The facilities at Marina di Venezia are impressive. It has numerous bars and restaurants, leisure amenities like squash courts and a crazy golf course, as well as shops selling everything from gifts to groceries.
The pool area is vast, with no fewer than six pools of varying shapes and sizes, including an Olympic-sized main pool where an energetic member of staff led daily aqua-aerobics sessions, several children's pools and one with a wave machine and three slides.
It also has its own section of beach which we found to be clean and never crowded, although tourists were constantly pestered by vendors flogging everything from towels to jewellery, kites and even massages.
We stayed in a static caravan that was just a short walk away from all the main facilities on the site. Billed as a six-berth with a double bed, three bunks and a sofa-bed, we found it cosy enough with just three of us and wondered how the larger families nearby were managing.
Italy can be expensive but on a campsite like Marina di Venezia, where both the restaurants and supermarket were very reasonably priced, you can keep costs down.
Alcohol was our priciest treat, as the site bars were frighteningly expensive.

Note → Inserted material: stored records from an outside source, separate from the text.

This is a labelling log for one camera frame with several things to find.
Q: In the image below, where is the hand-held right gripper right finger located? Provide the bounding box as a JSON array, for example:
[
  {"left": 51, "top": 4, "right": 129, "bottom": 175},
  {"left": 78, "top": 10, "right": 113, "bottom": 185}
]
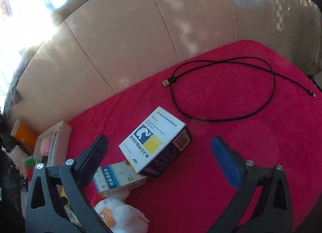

A tiny glass of beer – less than half a pint – came to about three euros and, with the bars closing at about 10.30pm, it hardly made for a raucous night out.
The site is also a stone's throw from Venice and buses run directly from Marina di Venezia to Punta Sabbioni during the summer months, where regular ferries take tourists and commuters into the city.
With its canals and waterways replacing roads, and tiny cobbled streets winding around tall old buildings, Venice is one of the most enchanting cities I have ever seen.
The restaurants and bars are expensive but even on a tight budget you can get a lot of enjoyment simply by spending a day admiring the architecture, pottering around the streets, browsing the many street stalls and eating delicious Italian ice cream.
The way of life at Marina di Venezia seemed to be early to rise and early to bed and there was little in the way of nightlife after about 10pm.
If you stayed up past 11.30pm, a man appeared on a lamp-lit bicycle, weaving crazily through the trees to tell any hapless guests who were still outside at their tables outside to "sshh!"
But all-in-all the Marina di Venezia made for a safe, relaxing and family-friendly break, with the bonus of Venice on its doorstep.